Asymptotic of Coulomb gas integral, Temperley-Lieb type algebras and pure partition functions

In this supplementary note, we study the asymptotic behavior of several types of Coulomb gas integrals and construct the pure partition functions for multiple radial $\mathrm{SLE}(\kappa)$ and general multiple chordal $\mathrm{SLE}(\kappa)$ systems. For both radial and chordal cases, we prove the linear independence of the ground state solutions $J_{\alpha}^{(m,n)}(\boldsymbol{x})$ to the null vector equations for irrational values of $\kappa \in (0,8)$. In particular, we show that the ground state solutions $J^{(m,n)}_\alpha \in B_{m,n}$, indexed by link patterns $\alpha$ with $m$ screening charges, are linearly independent when $\kappa$ is irrational.
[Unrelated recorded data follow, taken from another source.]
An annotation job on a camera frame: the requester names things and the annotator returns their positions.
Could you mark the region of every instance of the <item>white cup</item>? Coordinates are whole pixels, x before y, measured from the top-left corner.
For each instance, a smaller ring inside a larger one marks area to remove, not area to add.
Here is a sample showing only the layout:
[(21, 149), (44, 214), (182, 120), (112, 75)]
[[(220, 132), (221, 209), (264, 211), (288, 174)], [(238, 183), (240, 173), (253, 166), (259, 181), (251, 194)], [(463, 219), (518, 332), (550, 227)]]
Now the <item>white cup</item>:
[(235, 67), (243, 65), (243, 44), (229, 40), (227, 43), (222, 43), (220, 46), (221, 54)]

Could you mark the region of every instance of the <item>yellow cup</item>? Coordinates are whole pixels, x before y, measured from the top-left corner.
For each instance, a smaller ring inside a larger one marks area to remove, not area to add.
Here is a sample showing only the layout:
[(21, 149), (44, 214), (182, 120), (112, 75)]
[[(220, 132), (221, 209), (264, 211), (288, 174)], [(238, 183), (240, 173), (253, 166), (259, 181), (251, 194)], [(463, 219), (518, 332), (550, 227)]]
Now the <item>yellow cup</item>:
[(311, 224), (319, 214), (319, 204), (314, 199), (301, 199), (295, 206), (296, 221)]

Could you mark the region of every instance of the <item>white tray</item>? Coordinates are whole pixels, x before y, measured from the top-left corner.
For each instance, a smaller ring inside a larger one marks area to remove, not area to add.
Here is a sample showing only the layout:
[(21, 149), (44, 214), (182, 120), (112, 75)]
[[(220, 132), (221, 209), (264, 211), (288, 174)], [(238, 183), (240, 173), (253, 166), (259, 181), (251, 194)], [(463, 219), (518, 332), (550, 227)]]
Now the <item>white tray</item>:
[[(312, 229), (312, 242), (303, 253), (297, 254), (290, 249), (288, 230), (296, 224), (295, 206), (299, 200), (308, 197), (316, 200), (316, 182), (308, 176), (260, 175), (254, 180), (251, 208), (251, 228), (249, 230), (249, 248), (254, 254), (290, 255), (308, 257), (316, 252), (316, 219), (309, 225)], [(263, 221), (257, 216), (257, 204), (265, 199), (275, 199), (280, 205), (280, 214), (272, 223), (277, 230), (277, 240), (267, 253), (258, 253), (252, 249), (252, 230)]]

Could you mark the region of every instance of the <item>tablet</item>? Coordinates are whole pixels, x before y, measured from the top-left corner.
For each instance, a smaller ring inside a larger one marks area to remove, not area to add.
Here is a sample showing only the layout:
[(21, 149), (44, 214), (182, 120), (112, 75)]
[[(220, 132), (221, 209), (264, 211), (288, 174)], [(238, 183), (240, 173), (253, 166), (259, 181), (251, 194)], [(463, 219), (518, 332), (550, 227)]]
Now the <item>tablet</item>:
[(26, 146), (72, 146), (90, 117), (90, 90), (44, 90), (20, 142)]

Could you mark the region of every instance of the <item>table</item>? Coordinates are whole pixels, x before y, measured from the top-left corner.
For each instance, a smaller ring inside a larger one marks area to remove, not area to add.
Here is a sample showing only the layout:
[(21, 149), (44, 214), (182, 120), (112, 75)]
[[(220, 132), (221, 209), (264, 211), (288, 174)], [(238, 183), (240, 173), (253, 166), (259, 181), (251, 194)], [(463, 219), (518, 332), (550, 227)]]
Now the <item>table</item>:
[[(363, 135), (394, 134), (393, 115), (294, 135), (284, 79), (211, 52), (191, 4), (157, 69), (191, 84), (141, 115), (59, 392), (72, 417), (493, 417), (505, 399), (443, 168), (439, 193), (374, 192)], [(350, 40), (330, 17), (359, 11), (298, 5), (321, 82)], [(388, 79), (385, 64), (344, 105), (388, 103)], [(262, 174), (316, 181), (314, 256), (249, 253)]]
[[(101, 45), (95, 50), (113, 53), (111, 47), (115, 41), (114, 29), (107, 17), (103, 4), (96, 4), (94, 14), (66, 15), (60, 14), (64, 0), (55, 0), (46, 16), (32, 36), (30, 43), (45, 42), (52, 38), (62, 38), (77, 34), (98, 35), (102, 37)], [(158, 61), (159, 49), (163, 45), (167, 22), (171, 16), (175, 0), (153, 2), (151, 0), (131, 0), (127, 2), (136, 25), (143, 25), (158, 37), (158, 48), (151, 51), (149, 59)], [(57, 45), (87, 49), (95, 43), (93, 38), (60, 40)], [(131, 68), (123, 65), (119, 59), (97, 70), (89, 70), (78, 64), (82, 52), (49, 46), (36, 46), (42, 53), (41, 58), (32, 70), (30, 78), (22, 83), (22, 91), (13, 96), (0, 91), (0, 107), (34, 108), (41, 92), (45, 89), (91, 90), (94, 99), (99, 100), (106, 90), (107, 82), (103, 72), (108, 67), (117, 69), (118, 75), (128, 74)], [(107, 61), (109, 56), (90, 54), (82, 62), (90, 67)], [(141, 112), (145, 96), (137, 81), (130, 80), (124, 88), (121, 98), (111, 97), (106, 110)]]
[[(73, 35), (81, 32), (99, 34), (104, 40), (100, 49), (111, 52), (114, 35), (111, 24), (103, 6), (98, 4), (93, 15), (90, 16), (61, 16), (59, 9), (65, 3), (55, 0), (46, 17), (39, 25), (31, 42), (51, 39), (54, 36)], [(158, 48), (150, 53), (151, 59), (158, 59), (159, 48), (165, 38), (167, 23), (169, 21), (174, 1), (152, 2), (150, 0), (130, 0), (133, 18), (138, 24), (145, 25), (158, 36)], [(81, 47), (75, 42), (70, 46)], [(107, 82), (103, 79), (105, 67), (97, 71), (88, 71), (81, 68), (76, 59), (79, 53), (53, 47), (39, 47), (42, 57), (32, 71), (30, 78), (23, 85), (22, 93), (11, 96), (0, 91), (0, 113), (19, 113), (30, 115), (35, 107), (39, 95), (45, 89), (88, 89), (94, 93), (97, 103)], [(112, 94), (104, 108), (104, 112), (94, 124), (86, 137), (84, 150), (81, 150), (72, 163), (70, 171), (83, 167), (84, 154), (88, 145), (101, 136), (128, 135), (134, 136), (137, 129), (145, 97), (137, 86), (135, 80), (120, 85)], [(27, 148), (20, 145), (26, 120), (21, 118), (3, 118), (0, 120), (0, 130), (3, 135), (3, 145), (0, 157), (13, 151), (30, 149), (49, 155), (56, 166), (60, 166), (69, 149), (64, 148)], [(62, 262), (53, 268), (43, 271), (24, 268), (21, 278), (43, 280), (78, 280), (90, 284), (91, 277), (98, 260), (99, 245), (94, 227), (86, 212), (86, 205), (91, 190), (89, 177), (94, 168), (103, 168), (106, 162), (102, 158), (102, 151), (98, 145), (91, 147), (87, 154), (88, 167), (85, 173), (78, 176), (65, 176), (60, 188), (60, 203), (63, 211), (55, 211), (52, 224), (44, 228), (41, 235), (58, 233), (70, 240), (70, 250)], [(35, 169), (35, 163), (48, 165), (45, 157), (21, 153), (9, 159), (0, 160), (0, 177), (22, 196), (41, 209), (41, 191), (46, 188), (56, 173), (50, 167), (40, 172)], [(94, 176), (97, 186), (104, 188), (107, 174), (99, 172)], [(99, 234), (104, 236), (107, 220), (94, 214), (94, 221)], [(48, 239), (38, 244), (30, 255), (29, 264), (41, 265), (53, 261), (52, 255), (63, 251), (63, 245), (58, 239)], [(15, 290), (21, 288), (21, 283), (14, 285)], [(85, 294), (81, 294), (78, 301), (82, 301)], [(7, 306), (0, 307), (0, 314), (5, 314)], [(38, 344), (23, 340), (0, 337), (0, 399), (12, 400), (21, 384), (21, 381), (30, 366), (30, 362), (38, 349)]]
This is achieved by constructing, for each link pattern $\beta$, a dual functional $l_\beta \in B^{*}_{m,n}$ such that the meander matrix of the corresponding Temperley-Lieb type algebra is given by $M_{\alpha\beta} = l_{\beta}(J^{(m,n)}_\alpha)$. The determinant of this matrix admits an explicit expression and is nonzero for irrational $\kappa$, establishing the desired linear independence. As a consequence, we construct the pure partition functions $Z_{\alpha}(\boldsymbol{x})$ of the multiple $\mathrm{SLE}(\kappa)$ systems for each link pattern $\alpha$ by multiplying the inverse of the meander matrix. This method can also be extended to the asymptotic analysis of the excited state solutions $K_{\alpha}$ in both radial and chordal cases.